Wśród polskich deskarzy olimpijską rywalizację zdominował Przemysław Miarczyński, który wziął udział w czterech ostatnich igrzyskach. W 2012 roku w Londynie reprezentant SKŻ Ergo Hestia Sopot wywalczył brązowy medal, ale przed mistrzostwami świata, które są trzecią i ostatnią krajową eliminacją do Rio de Janeiro, popularny "Pont" znajduje się z tercetu Biało-Czerwonych w najtrudniejszej sytuacji.
Miarczyński ma bowiem na koncie tylko pięć punktów, które otrzymał za 11. miejsce zajęte w maju w mistrzostwach Europy w Mondello na Sycylii. Trzy punkty więcej ma Piotr Myszka (AZS AWFiS Gdańsk), który uplasował się we Włoszech na ósmej pozycji, natomiast liderem, z dorobkiem 15 "oczek", jest mistrz Starego Kontynentu, Tarnowski.

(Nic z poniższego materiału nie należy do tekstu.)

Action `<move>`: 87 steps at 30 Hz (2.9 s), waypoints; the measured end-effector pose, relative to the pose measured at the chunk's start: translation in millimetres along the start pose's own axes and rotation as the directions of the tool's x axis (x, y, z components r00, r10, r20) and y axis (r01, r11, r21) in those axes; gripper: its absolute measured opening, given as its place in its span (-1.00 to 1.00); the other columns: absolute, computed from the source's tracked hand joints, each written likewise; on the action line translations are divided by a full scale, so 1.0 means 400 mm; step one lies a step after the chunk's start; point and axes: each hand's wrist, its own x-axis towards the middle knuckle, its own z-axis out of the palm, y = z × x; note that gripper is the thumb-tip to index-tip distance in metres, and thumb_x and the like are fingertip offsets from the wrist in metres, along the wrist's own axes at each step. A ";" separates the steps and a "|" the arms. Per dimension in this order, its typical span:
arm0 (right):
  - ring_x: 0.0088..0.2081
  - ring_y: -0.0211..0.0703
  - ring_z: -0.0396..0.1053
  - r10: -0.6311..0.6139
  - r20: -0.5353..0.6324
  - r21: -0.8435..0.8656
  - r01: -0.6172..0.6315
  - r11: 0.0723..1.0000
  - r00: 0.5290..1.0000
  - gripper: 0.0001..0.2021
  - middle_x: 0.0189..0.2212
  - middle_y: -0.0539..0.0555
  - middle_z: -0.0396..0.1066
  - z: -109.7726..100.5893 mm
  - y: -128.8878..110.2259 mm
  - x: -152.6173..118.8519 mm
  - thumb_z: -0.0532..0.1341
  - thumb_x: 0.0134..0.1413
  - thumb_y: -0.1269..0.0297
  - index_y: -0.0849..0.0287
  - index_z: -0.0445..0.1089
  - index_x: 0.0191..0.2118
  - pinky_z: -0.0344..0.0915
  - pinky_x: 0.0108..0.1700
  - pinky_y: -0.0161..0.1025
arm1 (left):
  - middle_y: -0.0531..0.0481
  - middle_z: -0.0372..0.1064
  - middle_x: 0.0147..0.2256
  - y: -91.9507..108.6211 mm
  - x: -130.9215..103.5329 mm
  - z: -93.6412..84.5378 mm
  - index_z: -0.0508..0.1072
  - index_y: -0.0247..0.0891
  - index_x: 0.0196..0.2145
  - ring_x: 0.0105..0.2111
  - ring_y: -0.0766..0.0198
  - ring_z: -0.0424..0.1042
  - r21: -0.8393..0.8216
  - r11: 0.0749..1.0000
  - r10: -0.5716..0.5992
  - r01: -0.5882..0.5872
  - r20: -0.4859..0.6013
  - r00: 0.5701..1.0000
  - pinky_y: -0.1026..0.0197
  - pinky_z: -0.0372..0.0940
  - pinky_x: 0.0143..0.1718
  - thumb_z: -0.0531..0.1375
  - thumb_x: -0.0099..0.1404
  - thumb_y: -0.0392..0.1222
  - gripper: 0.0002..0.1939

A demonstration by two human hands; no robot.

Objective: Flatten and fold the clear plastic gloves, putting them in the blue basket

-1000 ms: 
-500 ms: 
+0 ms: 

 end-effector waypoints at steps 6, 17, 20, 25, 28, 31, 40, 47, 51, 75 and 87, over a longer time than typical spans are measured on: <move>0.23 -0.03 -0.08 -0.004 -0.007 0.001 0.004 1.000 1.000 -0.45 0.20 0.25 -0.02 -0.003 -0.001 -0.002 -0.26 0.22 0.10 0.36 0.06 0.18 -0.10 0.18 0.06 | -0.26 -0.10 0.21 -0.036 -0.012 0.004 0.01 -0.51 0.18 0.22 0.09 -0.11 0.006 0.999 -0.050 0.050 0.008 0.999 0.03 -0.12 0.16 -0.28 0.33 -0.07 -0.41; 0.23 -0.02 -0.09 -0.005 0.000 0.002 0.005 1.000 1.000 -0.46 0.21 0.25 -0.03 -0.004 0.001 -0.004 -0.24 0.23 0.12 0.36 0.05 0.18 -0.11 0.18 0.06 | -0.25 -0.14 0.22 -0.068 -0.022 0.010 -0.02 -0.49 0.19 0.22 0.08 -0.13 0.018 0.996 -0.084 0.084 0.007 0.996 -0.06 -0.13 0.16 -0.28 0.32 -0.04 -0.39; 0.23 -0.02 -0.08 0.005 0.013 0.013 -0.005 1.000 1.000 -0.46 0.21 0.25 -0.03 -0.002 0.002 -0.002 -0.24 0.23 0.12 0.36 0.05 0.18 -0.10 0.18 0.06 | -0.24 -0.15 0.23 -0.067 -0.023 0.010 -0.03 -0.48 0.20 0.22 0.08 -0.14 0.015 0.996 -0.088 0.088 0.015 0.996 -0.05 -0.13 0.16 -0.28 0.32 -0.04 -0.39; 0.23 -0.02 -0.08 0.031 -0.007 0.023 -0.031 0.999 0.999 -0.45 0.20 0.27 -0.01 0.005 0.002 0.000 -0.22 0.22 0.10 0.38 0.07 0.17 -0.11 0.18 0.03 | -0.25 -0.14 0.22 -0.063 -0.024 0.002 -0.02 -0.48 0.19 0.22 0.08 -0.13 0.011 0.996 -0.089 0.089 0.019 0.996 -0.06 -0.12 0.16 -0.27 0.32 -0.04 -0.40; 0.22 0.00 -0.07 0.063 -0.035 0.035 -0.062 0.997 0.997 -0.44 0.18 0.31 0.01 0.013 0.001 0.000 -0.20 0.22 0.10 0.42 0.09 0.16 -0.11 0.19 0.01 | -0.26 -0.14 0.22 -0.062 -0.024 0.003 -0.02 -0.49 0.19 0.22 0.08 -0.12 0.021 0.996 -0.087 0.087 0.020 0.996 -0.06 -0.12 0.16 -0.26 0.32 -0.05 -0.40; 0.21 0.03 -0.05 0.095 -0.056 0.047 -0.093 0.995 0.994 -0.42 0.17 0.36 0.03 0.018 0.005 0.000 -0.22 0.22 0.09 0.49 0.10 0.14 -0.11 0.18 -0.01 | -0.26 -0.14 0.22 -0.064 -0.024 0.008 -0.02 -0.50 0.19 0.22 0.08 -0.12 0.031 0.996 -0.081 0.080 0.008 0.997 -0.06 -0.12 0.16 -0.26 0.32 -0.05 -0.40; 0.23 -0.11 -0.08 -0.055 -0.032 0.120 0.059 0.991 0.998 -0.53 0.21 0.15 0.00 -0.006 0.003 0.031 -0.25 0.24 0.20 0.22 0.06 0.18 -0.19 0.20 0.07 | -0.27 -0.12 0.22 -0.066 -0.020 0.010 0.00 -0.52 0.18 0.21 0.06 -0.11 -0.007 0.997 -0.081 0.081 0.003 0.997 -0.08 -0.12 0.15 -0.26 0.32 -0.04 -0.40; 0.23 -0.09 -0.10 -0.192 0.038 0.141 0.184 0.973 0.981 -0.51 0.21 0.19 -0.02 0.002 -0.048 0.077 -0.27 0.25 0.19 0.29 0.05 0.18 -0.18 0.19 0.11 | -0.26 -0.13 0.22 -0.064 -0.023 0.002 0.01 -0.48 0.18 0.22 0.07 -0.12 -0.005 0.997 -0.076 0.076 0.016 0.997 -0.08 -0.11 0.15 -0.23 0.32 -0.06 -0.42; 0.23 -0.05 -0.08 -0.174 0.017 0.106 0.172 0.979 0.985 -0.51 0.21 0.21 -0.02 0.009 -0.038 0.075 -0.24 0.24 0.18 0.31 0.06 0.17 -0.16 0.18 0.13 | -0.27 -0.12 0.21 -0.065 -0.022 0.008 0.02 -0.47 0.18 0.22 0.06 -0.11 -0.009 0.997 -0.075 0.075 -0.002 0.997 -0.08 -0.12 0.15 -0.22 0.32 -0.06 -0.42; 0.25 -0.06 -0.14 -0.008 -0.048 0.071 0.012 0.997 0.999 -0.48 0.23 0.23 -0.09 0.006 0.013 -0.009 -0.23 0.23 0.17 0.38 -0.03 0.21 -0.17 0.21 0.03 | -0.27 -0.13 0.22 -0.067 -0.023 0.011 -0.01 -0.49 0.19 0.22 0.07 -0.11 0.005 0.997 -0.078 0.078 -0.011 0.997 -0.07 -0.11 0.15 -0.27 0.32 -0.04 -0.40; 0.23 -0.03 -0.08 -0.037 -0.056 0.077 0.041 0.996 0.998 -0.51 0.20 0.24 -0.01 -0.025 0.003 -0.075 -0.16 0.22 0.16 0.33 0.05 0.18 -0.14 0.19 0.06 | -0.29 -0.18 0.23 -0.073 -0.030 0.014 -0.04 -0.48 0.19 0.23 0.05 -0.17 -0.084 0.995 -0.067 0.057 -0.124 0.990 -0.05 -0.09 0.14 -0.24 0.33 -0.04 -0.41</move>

- Nie patrzę na punkty i do Omanu pojechałem z czystą głową. Jestem sportowcem, a nie matematykiem, dlatego zamierzam skoncentrować się na dobrym pływaniu, a nie na liczeniu punktów. Chcę zrobić swoje i zaliczyć dobre regaty. Na ewentualne taktyczne zagrywki można sobie pozwolić dopiero w decydującym medalowym wyścigu, ale na pewno nie wcześniej - skomentował.
21-letni sopocianin miał jednak ostatnio spore problemy ze zdrowiem. Podczas dojazdu na trening spadł z roweru i uszkodził sobie bark. Z powodu tej kontuzji nie wystartował we wrześniu w Gdańsku w mistrzostwach Polski, podczas których miał bronić tytułu.
- Ze zdrowiem wszystko jest już w porządku. Przed wyjazdem do Omanu pływałem przez dwa tygodnie w Sopocie i Pucku. Do sezonu byłem świetnie przygotowany i mam nadzieję, że ten uraz nie będzie miał wielkiego wpływu na moją dyspozycję. Mogę oczywiście mieć pewne braki treningowe, ale start na świeżości też może okazać się udany - zauważył.
Podczas przygotowań w Trójmieście mistrz Europy pozwolił sobie na dość ekstrawagancki wyczyn i popłynął na Hel. - To już było po treningu. Fajnie wiało i postanowiłem zrobić sobie wycieczkę na półwysep. Cała eskapada zajęła mi raptem 1,5 godziny, z czego powrót do Sopotu tylko 40 minut - dodał.
Z powodu kontuzji i rehabilitacji popularny "Junior" nie wziął także udziału na przełomie września i października w zgrupowaniu przed mistrzostwami świata.
- Na Półwyspie Arabskim temperatura sięga 40 stopni, ale mam nadzieję, że uda mi się zaaklimatyzować do tych warunków. Jestem przed tymi zawodami pełen optymizmu i cieszę się, że wracam do rywalizacji z kolegami z reprezentacji, Przemkiem oraz Piotrkiem. Należę do osób, które pozytywnie podchodzą do wszystkiego. Staram się iść przez życie z uśmiechem na twarzy, bo wiem, że z takim nastawieniem więcej można zwojować. Tak samo zamierzam podejść do mistrzostw. Chcę walczyć o medale i wierzę, że będzie dobrze - stwierdził.
Rywalami Tarnowskiego będą jednak nie tylko inni deskarze i wysoka temperatura, ale także słabe wiatry. Polak podkreśla, że zdecydowanie lepiej czuje się w warunkach ślizgowych, tymczasem w Omanie bardzo słabo wieje - maksymalnie z siłą 14 węzłów.
- Należę do zawodników cięższych, zatem wolę silniejsze wiatry. Wszyscy ścigamy się jednak w tych samych warunkach, a miejsce na mecie nie zależy tylko od prędkości na starcie. Liczy się także dyspozycja fizyczna, umiejętność równego pływania, taktyka, a nawet odporność na stres, bo przecież stawka mistrzostw jest niebagatelna - ocenił.
Kontuzja barku miała również paradoksalnie swoje dobre strony. Dzięki temu 14. deskarz ostatnich mistrzostw świata w Santander mógł poświęcić się studenckim obowiązkom. - Przeszedłem na trzeci rok Politechniki Gdańskiej. Kosztowało mnie to sporo wysiłku, ale studia są dla mnie sympatyczną odskocznią od regat i treningów - podsumował Paweł Tarnowski.